* PROBLEM TO SOLVE: Where a line holds the word "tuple", copy it from the records.

[[ INPUT DATA, beginning ]]

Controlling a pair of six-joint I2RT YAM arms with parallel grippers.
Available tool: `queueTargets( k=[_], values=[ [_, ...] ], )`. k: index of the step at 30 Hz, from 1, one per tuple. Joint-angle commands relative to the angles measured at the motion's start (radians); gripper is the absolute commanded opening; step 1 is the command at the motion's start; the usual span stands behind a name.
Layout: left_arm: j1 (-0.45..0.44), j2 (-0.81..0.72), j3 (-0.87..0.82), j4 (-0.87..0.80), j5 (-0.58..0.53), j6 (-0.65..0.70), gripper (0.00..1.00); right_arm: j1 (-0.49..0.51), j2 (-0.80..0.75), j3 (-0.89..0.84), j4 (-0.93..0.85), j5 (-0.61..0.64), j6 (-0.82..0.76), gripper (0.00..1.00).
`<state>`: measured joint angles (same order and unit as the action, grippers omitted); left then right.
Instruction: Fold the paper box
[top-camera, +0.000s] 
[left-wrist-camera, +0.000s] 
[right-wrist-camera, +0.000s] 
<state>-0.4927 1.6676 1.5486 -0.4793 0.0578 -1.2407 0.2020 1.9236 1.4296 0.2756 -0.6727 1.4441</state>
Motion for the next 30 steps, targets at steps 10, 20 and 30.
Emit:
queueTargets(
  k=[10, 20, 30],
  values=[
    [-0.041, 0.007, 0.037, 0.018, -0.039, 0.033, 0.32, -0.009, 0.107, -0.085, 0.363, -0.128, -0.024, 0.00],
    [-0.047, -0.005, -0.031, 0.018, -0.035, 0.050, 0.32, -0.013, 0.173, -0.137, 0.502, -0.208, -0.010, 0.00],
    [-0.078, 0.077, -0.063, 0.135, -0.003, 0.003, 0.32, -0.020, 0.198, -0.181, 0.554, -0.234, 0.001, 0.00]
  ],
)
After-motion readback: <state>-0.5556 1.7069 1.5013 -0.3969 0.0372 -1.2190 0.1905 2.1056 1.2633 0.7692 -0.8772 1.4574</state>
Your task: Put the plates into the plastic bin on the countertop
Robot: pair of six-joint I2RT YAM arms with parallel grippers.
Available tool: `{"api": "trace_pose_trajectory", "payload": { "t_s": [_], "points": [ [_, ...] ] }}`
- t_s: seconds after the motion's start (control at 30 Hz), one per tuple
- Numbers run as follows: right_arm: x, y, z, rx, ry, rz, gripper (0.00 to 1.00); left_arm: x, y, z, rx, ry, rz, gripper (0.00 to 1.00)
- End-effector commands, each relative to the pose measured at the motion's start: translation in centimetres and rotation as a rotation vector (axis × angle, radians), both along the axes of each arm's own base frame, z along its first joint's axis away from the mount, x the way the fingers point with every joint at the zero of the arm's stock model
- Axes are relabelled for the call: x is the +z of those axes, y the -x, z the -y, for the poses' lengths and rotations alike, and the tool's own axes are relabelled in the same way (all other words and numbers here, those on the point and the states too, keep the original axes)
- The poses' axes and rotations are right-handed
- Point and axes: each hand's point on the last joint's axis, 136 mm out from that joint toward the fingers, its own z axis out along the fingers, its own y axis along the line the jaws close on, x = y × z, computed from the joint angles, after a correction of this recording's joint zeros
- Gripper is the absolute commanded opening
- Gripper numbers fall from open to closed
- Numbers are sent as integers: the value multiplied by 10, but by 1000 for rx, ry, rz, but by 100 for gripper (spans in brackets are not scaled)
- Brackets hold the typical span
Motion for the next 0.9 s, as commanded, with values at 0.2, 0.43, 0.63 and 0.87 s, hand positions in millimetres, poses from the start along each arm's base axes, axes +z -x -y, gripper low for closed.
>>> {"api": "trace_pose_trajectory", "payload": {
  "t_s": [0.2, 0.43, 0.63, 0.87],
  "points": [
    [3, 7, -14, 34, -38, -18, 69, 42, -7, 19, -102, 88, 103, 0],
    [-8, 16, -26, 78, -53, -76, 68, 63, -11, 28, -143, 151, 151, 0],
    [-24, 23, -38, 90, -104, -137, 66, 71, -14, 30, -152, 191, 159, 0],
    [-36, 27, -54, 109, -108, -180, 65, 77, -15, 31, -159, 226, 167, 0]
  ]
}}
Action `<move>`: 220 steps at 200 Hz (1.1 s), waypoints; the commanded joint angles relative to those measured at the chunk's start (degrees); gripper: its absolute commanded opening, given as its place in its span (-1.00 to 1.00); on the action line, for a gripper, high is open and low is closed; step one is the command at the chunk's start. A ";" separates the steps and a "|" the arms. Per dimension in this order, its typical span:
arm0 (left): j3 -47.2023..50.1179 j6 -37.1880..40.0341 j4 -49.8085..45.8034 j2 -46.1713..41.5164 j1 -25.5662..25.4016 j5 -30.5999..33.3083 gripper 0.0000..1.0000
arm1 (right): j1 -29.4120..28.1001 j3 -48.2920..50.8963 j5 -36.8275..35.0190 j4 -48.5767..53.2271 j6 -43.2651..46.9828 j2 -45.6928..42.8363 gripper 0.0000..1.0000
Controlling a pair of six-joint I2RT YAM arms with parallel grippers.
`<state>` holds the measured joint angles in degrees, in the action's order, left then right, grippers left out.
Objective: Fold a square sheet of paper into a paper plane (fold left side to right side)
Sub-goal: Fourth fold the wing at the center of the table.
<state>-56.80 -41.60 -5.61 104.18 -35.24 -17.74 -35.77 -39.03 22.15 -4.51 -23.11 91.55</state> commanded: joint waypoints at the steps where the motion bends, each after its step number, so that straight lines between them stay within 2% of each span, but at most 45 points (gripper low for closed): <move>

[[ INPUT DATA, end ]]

* EXERCISE RESPONSE:
Available tool: `queueTargets( k=[_], values=[ [_, ...] ], )`. k: index of the step at 30 Hz, from 1, one per tuple. Joint-angle commands relative to the angles measured at the motion's start (radians); gripper is the absolute commanded opening; step 1 is the command at the motion's start; the usual span stands behind a name.
- t_s: seconds after the motion's start (control at 30 Hz), one per tuple

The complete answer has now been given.